- [Exercise] Pull out every line from the listing that has the word "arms".

____________

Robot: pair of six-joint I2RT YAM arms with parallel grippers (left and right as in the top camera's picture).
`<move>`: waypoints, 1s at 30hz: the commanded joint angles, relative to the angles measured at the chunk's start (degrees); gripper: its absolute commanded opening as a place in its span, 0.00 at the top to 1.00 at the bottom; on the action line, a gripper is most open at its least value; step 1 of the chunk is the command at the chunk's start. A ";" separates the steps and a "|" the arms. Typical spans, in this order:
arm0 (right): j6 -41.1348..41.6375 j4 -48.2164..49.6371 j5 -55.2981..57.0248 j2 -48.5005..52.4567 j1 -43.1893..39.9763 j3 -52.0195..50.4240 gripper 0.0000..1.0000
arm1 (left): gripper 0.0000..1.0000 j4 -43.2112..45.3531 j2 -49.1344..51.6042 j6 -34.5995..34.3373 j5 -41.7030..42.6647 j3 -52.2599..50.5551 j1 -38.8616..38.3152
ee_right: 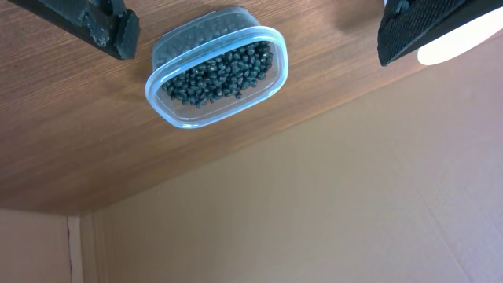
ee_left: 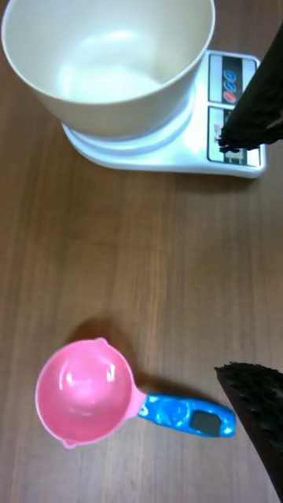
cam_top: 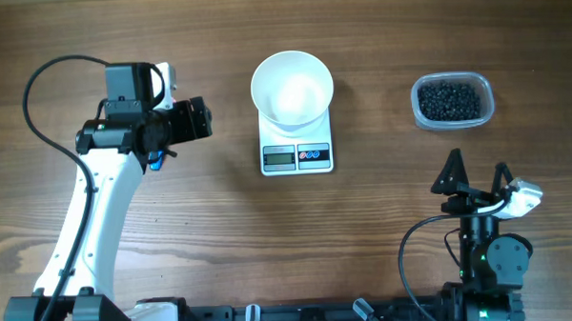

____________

- [Task output]
Robot: pair of six-joint I2RT YAM arms with parallel grippers (left and right as in the top camera's picture).
`<move>`: waypoints, 1s at 30hz: the commanded joint angles, relative to the angles measured at the chunk's start (degrees); gripper: its absolute commanded opening as a place in its span, 0.00 at the top to 1.00 at the bottom; on the action line, a gripper is most open at its least value; step 1 of the chunk is the command at the chunk's start. A ";" separates the steps and a "|" the arms. Typical spans, in this order:

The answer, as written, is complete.